"How can he say that with a straight face?" my wife asked me after Wesley Snipes delivers one of the many abysmal one-liners David Goyer cooked up for him. In addition to all the really bad one-liners Blade utters, there are nearly every action movie and vampire movie cliche in the book. I'm going to rate Blade:Trinity in a blow by blow fashion, giving and taking away points for the final rating. So far the movie's sitting at 9 (10 less the one point) for all of the really bad dialogue that everyone but Ryan Reynolds is forced to find a way to deliver.
Second demerit - crappy death scene for Kris Kristofferson as Blade's mentor, Whistler. Here's a character who's made it through the first two films in the series only to get blown up offscreen. The only reason I was 100% sure that he was dead was that Blade throws his head back and delivers a REALLY BAD cry of outrage, which Jessica Biel later imitates...more on that in a moment. Down to 8 points.
Third demerit - the title. If Jessica Biel and Ryan Reynolds were the only people Blade joined up following Whistler's death then, yes, it would be a trinity. But they aren't the only ones. They join up with a whole team of them. So instead of trying to be clever with the title by using 'trinity' to mark it as the third film, just call it Blade 3. Anything else, given that there isn't really a trinity until the last 30 minutes of the movie is pretentious.
Fourth demerit - Dracula looks like a steroid monkey. Or at the very least, a pro athlete who's no longer in the game. And they keep calling him "Drake" because apparently that's what he calls himself now. Maybe its just me, but if that "make up your own name" didn't work for Prince, why would it work for a vampire who's been called Dracula for over 100 years thanks to Bram Stoker's book? I just couldn't buy it. So, basically, I think the Big Bad sucked Big Time in this movie. Bad acting, Bad sword fighting, Bad look...and not at all scary. Just really big. Too big for Dracula in my mind. Or Drake. Or whatever the hell he calls himself.

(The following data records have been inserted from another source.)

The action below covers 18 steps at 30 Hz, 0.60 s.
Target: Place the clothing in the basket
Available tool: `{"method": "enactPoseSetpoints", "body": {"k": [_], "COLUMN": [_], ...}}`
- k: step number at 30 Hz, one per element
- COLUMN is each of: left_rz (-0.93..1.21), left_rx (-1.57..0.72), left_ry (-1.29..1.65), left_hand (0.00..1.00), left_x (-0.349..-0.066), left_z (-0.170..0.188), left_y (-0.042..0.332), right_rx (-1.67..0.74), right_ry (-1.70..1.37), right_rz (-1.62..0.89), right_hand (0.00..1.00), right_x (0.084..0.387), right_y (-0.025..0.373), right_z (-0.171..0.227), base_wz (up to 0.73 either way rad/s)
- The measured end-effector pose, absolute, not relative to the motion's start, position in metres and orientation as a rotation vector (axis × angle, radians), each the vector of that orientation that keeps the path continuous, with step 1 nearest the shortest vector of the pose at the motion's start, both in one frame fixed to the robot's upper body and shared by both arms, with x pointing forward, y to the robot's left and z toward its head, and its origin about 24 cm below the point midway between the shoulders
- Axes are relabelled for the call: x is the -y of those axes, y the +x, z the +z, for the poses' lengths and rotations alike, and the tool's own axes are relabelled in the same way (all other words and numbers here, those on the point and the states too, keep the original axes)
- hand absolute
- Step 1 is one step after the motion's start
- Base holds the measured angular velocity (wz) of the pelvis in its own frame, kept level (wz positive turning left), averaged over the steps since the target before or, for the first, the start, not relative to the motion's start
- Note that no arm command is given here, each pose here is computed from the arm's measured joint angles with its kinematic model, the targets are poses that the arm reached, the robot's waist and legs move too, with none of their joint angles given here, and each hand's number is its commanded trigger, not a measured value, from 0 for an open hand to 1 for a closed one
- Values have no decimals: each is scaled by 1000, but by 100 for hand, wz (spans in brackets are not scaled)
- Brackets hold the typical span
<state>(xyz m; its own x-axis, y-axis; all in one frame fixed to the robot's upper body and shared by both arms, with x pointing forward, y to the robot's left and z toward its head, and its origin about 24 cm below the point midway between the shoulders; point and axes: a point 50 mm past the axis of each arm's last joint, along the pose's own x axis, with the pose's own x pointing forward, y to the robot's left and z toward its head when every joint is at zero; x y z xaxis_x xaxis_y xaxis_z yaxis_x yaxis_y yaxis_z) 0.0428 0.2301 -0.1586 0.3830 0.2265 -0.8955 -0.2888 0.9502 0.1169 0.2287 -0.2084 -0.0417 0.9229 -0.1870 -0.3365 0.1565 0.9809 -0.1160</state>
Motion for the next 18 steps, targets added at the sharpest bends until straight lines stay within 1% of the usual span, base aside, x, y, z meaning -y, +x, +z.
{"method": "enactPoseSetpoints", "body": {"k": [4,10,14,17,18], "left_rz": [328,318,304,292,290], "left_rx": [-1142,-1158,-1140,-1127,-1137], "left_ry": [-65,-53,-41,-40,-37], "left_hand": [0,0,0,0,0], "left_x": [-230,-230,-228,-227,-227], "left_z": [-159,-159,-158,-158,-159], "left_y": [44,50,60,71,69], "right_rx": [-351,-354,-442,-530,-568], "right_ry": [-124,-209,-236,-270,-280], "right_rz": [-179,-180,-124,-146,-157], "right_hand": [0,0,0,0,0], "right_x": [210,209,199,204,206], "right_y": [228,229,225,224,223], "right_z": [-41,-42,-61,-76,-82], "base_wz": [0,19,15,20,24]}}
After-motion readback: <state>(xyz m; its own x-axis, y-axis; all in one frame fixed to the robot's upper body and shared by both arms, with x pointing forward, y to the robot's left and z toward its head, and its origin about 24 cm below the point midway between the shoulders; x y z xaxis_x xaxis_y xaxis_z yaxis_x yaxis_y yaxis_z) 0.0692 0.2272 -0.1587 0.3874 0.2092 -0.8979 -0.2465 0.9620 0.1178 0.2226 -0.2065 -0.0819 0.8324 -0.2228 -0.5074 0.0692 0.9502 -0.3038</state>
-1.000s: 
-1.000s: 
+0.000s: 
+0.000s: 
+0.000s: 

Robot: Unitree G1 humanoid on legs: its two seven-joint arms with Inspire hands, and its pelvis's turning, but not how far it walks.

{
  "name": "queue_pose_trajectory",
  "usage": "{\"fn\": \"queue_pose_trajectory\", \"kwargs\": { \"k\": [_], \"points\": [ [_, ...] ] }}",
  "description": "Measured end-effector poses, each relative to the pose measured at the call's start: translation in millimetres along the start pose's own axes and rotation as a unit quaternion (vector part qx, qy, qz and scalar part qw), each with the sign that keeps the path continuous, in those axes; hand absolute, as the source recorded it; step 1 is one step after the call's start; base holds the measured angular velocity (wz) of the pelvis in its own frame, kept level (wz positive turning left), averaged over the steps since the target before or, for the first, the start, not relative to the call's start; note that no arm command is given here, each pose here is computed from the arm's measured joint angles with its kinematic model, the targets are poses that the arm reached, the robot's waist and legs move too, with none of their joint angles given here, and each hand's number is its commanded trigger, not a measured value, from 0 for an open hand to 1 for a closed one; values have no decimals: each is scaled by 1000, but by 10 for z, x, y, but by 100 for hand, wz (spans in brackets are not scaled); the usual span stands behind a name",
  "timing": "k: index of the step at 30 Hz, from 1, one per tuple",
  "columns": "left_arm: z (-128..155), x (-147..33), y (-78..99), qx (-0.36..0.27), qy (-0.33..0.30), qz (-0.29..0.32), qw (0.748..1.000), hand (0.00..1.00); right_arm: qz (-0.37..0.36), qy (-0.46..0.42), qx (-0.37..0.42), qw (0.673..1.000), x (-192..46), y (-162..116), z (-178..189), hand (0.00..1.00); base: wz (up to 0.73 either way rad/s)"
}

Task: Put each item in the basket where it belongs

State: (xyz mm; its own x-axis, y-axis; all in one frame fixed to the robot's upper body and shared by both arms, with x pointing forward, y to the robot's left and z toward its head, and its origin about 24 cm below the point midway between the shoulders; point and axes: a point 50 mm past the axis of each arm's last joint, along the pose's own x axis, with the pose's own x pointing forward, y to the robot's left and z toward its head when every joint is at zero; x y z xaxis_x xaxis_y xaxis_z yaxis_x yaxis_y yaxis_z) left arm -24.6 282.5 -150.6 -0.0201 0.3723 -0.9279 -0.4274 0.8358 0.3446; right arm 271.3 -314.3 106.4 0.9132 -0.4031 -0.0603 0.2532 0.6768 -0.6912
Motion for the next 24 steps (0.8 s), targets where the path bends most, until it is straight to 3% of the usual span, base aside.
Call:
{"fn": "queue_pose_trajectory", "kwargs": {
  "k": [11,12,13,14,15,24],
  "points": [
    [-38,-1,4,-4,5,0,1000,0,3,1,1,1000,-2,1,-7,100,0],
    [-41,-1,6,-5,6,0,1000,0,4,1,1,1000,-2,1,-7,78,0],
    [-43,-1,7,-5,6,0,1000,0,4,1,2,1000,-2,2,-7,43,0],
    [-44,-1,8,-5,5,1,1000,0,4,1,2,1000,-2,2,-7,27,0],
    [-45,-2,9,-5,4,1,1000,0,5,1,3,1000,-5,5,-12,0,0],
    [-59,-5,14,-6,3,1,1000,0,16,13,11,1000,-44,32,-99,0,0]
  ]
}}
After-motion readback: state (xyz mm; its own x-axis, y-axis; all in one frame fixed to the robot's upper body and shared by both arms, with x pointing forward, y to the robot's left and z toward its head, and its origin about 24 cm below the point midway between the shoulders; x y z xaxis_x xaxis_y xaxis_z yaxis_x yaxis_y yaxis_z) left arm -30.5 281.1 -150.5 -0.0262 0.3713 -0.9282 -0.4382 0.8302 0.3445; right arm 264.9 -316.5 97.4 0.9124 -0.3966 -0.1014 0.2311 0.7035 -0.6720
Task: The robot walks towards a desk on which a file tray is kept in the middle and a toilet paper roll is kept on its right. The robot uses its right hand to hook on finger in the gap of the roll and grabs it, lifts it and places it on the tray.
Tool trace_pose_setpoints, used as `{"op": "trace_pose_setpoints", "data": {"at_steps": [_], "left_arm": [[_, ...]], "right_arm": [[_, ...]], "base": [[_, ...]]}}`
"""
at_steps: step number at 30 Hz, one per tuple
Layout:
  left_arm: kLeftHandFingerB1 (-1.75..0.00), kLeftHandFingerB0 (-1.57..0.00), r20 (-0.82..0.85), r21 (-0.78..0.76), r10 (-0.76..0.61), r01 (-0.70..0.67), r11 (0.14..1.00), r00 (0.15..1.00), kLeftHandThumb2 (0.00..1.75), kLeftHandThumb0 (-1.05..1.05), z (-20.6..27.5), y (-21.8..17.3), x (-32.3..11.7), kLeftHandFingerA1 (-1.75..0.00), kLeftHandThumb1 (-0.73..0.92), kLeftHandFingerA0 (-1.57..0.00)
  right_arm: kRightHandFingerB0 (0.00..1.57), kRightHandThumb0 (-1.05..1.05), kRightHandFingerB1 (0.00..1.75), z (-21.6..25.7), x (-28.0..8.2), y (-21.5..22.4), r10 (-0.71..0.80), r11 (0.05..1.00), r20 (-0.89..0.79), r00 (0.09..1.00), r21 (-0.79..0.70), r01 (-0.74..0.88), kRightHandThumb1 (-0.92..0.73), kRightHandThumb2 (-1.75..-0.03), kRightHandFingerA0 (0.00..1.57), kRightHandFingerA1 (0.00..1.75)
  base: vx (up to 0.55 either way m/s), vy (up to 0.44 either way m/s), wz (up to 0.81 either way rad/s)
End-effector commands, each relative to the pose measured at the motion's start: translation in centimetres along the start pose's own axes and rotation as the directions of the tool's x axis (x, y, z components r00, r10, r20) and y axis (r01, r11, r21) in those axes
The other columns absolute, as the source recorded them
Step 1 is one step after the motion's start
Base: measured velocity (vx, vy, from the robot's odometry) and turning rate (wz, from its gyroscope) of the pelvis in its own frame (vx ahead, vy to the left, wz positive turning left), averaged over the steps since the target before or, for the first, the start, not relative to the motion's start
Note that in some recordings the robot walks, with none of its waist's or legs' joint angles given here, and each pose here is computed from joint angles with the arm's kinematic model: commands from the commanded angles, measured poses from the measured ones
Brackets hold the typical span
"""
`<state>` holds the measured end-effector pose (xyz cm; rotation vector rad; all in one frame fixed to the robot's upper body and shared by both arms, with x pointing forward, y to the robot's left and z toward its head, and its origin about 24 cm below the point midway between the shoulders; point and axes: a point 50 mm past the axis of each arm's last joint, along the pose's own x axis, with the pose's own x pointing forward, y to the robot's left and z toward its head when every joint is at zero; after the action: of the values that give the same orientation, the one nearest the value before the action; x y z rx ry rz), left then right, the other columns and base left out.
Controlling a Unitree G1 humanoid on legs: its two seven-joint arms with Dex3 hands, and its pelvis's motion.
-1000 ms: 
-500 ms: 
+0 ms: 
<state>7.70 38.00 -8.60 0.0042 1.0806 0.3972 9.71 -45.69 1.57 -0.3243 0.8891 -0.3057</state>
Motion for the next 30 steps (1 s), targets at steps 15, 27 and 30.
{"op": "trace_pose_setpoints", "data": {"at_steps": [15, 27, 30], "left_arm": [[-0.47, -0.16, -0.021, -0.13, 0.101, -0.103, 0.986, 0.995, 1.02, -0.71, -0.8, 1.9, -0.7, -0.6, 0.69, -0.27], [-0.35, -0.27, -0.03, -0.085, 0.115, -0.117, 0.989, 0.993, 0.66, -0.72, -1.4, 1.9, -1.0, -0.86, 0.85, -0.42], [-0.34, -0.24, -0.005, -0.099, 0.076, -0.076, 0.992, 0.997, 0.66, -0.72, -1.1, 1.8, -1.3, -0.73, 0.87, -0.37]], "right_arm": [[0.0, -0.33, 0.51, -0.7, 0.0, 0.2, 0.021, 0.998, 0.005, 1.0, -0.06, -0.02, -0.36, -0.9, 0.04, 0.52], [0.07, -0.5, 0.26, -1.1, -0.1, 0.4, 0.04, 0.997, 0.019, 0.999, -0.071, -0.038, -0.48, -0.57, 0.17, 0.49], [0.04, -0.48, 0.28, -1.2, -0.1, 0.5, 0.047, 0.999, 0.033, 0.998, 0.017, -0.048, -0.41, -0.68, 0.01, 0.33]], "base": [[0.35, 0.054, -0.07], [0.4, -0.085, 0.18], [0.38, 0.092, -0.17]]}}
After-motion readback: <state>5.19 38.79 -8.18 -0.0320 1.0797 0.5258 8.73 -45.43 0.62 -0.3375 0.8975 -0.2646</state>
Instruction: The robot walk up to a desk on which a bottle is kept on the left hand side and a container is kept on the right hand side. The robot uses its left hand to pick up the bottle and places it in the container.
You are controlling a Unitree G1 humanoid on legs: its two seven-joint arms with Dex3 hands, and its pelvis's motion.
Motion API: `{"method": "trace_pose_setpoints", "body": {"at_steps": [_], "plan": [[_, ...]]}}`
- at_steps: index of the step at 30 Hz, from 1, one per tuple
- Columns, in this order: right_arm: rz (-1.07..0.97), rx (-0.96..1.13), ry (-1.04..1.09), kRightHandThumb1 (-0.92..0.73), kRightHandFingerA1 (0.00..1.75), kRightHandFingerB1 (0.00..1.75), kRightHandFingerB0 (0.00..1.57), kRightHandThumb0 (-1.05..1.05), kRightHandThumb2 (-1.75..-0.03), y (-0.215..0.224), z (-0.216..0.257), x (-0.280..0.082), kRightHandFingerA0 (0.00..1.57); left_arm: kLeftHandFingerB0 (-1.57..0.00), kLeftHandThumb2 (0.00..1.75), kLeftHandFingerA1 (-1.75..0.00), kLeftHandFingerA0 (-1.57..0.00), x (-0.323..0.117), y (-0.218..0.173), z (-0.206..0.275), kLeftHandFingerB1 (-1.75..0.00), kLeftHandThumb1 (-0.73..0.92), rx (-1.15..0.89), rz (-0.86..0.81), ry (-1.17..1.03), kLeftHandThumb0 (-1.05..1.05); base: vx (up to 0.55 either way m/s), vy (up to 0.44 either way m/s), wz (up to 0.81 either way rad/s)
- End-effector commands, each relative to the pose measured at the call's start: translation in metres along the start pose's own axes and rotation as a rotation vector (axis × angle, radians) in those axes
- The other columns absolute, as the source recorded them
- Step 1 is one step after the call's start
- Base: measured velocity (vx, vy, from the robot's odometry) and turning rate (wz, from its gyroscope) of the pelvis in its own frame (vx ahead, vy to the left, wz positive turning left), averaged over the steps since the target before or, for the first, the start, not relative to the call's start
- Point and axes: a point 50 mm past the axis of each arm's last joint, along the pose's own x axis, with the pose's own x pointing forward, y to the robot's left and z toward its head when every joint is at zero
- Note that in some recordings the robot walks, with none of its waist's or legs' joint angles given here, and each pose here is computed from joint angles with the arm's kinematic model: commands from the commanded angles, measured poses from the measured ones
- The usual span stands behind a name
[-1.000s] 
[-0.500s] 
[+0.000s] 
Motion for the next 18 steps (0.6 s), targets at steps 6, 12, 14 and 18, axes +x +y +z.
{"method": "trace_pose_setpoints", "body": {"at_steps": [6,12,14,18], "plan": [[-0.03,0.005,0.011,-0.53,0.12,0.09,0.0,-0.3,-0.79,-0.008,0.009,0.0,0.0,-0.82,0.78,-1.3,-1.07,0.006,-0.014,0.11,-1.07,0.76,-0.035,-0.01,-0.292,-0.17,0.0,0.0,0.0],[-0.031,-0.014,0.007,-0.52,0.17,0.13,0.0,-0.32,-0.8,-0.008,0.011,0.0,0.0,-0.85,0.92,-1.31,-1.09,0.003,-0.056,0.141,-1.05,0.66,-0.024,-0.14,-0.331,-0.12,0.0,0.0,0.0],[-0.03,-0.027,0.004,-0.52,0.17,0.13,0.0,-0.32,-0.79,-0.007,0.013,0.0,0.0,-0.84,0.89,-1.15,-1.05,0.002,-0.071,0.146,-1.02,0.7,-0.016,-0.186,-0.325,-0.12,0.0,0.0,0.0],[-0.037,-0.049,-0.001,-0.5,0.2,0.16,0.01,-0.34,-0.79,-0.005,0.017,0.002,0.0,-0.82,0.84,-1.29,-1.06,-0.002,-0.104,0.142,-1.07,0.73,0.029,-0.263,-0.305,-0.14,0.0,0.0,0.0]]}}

Fifth demerit - All the cliches. Big ol' stack of them. Huge. Stack. Of. Cliches. Too many to list. Sadly, I found out that Goyer wrote the first two movies, so I'm really confused as to where this one went so terribly wrong. He was also involved in working on the screenplay for one of my favorite films of all time, Dark City. Maybe he did this one in his spare time. Or maybe he was busy working on the screenplay for "Batman Begins". I'm scared now. Scared to go see a comic book movie, because if this is the tripe that Goyer's chunking out now...oy. And I watched the "extended version" so you can't even claim that all the good parts ended up on the cutting room floor. So I'm going to go ahead and take away TWO points because apparently Goyer can do better.
So there's the final score. 6 demerits. The film gets to retain the rest of its points simply on the basis that the fight scenes are still cool, albeit laced with some of the crappiest CGI I've seen on the big screen. Some moments looked so much like a video game I was scrambling for the controls.
The only thing that makes this movie worth a rental is Ryan Reynolds as one of Blade's supposed "Trinity." He's great at delivery the wise-ass remarks and acts as comedy relief with all the aplomb one could given the rest of the script. He's good looking and well-built. This guy needs a good solid script, the kind of thing that "Speed" was for Keanu. I sure hope his agent can find him one; in the meantime, I'll check him out in Amityville and hope it doesn't stink as much as Blade: Trinity did.